La Suisse prête à négocier sur tout avec l’Europe
Le deuxième round des bilatérales avec l'UE peut aller de l'avant. Le Conseil fédéral donne son feu vert aux thèmes les plus délicats.
Le gouvernement a donné son accord définitif dans trois domaines de négociation, jusqu’ici en panne: la libéralisation générale des services, la fiscalité et l’épargne, et l’adhésion aux accords de Schengen et de Dublin.
Le secret bancaire toujours en question
Deux des trois mandats de négociations adoptés mercredi s’avèrent délicats. C’est notamment le cas de la lutte contre la fuite de l’épargne, un dossier imposé par l’Union Européenne (UE) et dont Bruxelles fait dépendre l’ensemble de ce second cycle de négociations.
Pour lutter contre l’évasion de l’épargne, Bruxelles souhaiterait que la Suisse s’astreigne à une procédure de notification systématique des informations fiscales à l’UE. La Suisse se déclare toute disposée à collaborer, mais seulement dans le cadre de la loi suisse.
Il n’est donc pas question pour Berne de renoncer au secret bancaire. Le grand argentier Kaspar Villiger l’a d’ailleurs dit et redit, estimant que le peuple suisse est très attaché à cette véritable institution nationale. Une argumentation qui, à coup sûr, ne devrait pas contenter l’UE.
Renforcement des contrôles policiers
L’autre dossier délicat, c’est l’adhésion de la Suisse aux accords de Schengen et de Dublin. La Convention de Dublin harmonise les procédures en matière de lutte contre l’immigration clandestine.
Quant aux accords de Schengen, ils instaurent une coopération policière et judiciaire entre les pays signataires. Ils prévoient notamment une mise en commun des données et la possibilité pour les forces de l’ordre de pénétrer de quelques kilomètres dans un pays voisin.

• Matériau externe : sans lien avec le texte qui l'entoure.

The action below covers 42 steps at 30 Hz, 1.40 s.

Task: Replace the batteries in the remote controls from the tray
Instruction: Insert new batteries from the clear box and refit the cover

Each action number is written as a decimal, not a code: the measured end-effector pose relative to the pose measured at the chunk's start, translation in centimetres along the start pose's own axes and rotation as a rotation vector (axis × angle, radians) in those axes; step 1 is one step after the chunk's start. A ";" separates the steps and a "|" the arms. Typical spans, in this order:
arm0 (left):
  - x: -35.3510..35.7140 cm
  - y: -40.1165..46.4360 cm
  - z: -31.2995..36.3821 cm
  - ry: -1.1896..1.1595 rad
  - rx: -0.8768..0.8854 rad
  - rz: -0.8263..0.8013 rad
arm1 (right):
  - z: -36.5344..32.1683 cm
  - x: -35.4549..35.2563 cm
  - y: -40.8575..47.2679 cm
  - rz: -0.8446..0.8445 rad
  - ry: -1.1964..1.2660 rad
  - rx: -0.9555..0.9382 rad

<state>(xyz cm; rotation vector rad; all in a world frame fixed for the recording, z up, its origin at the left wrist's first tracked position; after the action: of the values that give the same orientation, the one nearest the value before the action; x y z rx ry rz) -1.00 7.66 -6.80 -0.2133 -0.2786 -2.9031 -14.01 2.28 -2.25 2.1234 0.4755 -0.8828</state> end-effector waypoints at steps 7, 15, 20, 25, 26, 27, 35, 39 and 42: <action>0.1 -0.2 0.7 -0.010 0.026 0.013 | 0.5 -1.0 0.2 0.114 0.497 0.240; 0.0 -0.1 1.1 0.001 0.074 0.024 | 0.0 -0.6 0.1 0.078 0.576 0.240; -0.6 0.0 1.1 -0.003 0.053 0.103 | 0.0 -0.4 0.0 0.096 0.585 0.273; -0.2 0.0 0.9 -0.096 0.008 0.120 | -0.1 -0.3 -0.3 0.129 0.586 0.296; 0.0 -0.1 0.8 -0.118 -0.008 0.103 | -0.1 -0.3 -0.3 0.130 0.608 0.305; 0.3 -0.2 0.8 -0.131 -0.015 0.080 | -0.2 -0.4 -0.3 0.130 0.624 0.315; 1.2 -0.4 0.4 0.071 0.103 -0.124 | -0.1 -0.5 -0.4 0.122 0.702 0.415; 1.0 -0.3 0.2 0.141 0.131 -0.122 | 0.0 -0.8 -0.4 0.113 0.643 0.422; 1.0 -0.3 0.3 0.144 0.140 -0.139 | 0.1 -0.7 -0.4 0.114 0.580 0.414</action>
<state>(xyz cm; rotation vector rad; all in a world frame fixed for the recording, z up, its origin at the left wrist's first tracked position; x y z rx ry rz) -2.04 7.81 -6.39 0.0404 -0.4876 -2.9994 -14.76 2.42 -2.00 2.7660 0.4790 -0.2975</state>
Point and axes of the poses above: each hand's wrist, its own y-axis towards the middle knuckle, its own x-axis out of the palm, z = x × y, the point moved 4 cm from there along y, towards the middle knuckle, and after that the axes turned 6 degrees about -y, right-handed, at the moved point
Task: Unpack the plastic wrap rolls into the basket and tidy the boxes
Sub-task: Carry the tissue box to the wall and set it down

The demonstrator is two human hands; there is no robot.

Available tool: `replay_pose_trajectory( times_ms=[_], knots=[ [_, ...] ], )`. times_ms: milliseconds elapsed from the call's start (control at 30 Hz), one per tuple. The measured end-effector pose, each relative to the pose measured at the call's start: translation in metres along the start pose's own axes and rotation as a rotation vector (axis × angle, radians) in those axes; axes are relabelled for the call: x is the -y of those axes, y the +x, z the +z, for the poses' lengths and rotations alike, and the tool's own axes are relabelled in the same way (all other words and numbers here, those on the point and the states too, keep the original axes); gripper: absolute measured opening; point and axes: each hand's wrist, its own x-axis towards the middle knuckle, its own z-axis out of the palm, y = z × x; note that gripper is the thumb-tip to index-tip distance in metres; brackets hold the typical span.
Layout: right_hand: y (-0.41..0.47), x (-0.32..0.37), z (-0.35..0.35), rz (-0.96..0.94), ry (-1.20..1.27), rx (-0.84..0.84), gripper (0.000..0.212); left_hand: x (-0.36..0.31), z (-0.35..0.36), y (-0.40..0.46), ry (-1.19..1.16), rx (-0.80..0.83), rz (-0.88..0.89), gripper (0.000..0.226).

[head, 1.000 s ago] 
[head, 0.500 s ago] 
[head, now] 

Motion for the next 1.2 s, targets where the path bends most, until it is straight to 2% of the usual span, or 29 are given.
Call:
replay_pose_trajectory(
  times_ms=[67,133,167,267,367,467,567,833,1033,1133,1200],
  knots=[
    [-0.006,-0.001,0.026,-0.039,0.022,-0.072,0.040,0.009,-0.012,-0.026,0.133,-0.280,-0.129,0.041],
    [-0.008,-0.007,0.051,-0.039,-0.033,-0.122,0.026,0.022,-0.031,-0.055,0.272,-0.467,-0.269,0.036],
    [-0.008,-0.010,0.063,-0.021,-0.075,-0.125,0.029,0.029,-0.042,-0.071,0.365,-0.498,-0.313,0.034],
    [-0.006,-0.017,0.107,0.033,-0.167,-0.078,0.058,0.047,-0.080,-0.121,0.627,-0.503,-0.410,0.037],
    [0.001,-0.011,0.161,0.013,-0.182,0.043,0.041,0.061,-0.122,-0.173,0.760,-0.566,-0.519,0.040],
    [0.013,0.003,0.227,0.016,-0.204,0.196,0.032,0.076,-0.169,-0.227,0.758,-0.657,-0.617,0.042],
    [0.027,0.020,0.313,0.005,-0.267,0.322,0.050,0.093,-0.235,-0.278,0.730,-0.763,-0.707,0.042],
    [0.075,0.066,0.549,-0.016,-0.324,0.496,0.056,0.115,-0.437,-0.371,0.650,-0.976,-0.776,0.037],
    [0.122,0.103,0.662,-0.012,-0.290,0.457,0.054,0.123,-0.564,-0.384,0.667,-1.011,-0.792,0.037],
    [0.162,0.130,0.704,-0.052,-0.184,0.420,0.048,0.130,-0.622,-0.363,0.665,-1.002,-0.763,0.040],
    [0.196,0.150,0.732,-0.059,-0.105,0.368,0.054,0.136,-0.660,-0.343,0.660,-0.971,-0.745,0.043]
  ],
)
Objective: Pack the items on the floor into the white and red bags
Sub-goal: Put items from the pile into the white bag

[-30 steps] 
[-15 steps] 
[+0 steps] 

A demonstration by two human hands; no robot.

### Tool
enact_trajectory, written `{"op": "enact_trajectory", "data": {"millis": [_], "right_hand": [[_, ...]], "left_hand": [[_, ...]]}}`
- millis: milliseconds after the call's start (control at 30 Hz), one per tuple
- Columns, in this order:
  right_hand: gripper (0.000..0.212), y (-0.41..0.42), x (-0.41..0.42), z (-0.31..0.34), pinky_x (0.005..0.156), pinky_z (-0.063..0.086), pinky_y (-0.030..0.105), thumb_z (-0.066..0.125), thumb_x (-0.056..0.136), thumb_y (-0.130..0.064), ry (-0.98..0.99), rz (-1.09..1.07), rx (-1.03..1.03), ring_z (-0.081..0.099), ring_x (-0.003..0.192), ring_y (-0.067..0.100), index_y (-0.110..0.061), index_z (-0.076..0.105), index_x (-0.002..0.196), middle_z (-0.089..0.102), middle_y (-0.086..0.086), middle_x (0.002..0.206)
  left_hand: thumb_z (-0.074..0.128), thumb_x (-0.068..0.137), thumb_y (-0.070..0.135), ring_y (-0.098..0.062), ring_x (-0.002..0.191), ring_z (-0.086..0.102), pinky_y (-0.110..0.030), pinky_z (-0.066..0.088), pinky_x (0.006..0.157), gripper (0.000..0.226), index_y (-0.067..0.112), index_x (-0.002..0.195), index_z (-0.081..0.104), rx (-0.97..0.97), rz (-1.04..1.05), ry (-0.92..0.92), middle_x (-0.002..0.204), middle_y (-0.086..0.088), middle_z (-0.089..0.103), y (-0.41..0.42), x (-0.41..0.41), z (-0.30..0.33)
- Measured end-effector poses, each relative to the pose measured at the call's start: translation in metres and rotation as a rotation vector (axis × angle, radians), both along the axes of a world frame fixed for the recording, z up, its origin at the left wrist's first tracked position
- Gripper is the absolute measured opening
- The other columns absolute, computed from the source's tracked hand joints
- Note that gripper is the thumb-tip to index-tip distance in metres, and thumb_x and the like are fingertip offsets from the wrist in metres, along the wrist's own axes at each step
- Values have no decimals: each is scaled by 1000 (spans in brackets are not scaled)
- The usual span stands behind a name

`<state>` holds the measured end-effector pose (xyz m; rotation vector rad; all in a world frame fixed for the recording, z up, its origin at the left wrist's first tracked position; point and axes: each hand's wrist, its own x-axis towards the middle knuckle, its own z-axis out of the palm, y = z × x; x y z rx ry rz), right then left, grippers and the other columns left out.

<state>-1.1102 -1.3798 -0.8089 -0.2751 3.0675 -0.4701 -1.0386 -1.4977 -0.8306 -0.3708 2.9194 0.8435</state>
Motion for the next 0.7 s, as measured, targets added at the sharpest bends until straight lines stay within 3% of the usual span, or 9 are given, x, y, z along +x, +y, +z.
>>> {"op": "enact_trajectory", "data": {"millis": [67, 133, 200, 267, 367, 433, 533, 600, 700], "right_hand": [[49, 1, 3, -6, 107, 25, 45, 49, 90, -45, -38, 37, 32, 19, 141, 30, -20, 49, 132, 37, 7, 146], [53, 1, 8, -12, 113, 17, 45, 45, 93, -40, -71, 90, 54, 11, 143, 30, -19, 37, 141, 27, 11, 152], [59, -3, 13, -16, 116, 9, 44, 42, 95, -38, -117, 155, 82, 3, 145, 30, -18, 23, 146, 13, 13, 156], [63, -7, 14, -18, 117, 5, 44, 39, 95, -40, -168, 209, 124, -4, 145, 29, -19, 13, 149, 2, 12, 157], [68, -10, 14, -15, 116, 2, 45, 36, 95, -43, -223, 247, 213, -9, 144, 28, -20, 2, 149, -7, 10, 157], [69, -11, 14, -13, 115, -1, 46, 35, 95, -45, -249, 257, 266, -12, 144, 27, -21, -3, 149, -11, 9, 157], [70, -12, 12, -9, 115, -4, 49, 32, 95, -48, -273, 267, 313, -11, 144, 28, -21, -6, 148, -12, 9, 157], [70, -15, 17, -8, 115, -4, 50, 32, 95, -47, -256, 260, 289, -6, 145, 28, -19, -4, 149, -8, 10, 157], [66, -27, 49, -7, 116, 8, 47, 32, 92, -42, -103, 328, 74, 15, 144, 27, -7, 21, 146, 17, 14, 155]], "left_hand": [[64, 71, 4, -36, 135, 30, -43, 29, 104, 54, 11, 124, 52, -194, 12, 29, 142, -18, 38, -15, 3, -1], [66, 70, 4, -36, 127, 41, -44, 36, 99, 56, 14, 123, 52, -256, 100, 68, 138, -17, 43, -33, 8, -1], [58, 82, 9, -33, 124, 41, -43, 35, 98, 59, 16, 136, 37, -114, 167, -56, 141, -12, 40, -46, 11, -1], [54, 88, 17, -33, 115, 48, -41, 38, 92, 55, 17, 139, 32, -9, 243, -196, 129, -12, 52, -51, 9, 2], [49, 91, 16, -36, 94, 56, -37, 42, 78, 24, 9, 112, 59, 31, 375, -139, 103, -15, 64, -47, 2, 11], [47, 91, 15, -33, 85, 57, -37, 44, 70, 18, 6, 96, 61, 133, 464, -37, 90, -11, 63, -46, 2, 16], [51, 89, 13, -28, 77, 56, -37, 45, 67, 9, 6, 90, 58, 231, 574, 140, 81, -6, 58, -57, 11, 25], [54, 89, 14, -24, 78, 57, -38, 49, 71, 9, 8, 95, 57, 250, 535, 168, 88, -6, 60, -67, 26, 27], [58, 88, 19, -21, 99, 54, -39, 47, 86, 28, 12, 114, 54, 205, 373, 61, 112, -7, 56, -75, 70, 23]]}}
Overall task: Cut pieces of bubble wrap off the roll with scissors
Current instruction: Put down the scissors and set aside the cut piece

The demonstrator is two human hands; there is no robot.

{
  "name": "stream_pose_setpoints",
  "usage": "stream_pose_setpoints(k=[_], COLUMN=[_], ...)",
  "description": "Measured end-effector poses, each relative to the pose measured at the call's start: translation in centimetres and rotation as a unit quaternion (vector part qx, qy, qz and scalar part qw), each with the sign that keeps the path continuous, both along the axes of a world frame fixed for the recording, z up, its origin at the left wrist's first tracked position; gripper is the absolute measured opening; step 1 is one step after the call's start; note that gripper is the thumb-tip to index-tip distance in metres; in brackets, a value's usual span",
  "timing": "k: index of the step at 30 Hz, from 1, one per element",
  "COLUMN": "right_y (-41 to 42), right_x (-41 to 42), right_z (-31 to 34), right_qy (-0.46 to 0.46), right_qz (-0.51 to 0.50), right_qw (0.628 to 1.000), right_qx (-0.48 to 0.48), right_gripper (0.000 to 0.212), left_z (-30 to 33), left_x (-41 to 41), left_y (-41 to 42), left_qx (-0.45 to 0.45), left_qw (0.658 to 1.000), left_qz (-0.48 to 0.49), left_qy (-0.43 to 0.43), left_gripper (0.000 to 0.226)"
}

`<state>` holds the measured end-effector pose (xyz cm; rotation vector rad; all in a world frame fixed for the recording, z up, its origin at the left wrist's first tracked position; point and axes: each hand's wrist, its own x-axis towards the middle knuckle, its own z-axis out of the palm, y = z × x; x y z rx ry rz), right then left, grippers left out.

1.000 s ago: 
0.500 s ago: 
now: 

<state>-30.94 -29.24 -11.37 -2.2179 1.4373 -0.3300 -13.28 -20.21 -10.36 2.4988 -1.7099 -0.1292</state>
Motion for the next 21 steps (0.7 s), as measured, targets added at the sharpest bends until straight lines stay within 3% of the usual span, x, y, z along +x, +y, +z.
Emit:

Ces accords de Schengen suscitent quelques réticences dans les rangs suisses. Ainsi, les cantons se montrent jaloux des prérogatives de leur police. La gauche quant à elle craint que ces accords ne conduisent à un trop grand renforcement des contrôles policiers.
A Bruxelles de jouer
Quoi qu’il en soit, le gouvernement suisse peut maintenant aller de l’avant. Avec sa décision de mercredi, il a en effet désormais accepté les dix mandats qui constituent ce deuxième tour de négociations bilatérales.
Les sept autres mandats avaient déjà été adoptés en juin dernier. Ils visent à un rapprochement avec l’UE dans les domaines de la fraude douanière, des produits agricoles transformés, de l’éducation, des médias, des statistiques, de l’environnement et de la double imposition des fonctionnaires.
Les négociations ont d’ailleurs déjà commencé dans quatre domaines, les deux parties disposant des mandats nécessaires pour le faire. Il s’agit de la fraude douanière, des produits agricoles transformés, de l’environnement et de la statistique.
En revanche, l’UE n’a pas encore adopté les mandats de négociations pour les thèmes restants. C’est donc maintenant à Bruxelles de faire le dernier pas pour que l’ensemble de ce round de négociations puisse débuter.
Confidentialité
Le Conseil fédéral n’entend pas dévoiler le contenu précis des directives données pour cette seconde série de négociations bilatérales lancée en juillet. Tous les mandats sont pour le moment frappés du sceau de la confidentialité.
La Suisse et l’UE étaient déjà parvenues à s’entendre sur un premier round de sept accords bilatéraux. Le plus important concernait la libre circulation des biens et des personnes entre les deux entités.
Cette série d’accord avait été acceptée par le peuple suisse le 21 mai 2000. Quant au processus de ratification auprès des différents Parlements des Etats de l’UE, il s’est achevé peu avant Noël. Et devrait entrer en vigueur ce printemps.